Work item:
Retype the material, please. Every line must match.

Dataset section:
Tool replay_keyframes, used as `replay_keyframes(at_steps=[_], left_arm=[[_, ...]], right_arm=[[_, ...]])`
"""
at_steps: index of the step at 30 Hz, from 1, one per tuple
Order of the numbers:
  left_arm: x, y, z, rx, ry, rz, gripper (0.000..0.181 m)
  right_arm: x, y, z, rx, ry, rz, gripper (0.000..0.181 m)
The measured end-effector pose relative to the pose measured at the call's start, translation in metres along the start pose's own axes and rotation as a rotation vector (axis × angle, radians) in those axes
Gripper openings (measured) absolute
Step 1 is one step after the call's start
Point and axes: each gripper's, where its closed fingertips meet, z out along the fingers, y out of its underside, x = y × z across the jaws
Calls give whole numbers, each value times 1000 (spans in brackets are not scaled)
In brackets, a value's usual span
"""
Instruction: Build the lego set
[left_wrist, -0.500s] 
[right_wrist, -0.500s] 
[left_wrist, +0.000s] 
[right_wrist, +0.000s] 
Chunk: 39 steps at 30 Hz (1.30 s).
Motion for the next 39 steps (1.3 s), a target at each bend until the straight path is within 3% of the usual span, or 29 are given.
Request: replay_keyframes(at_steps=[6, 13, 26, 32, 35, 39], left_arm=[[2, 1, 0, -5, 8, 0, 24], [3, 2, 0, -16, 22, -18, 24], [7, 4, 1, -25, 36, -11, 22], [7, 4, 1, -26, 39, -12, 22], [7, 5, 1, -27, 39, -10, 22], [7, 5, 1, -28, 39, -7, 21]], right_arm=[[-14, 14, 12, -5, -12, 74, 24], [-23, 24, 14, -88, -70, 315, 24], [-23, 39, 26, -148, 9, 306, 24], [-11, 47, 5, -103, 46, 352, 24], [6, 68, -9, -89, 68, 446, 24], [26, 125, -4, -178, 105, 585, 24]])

Answer to the exercise:
Tool replay_keyframes, used as `replay_keyframes(at_steps=[_], left_arm=[[_, ...]], right_arm=[[_, ...]])`
"""
at_steps: index of the step at 30 Hz, from 1, one per tuple
Order of the numbers:
  left_arm: x, y, z, rx, ry, rz, gripper (0.000..0.181 m)
  right_arm: x, y, z, rx, ry, rz, gripper (0.000..0.181 m)
The measured end-effector pose relative to the pose measured at the call's start, translation in metres along the start pose's own axes and rotation as a rotation vector (axis × angle, radians) in those axes
Gripper openings (measured) absolute
Step 1 is one step after the call's start
Point and axes: each gripper's, where its closed fingertips meet, z out along the fingers, y out of its underside, x = y × z across the jaws
Calls give whole numbers, each value times 1000 (spans in brackets are not scaled)
In brackets, a value's usual span
"""
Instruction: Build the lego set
[left_wrist, -0.500s] 
[right_wrist, -0.500s] 
[left_wrist, +0.000s] 
[right_wrist, +0.000s] 
Chunk: 39 steps at 30 Hz (1.30 s).
Motion for the next 39 steps (1.3 s), a target at each bend until the straight path is within 3% of the usual span, or 29 are given.
Request: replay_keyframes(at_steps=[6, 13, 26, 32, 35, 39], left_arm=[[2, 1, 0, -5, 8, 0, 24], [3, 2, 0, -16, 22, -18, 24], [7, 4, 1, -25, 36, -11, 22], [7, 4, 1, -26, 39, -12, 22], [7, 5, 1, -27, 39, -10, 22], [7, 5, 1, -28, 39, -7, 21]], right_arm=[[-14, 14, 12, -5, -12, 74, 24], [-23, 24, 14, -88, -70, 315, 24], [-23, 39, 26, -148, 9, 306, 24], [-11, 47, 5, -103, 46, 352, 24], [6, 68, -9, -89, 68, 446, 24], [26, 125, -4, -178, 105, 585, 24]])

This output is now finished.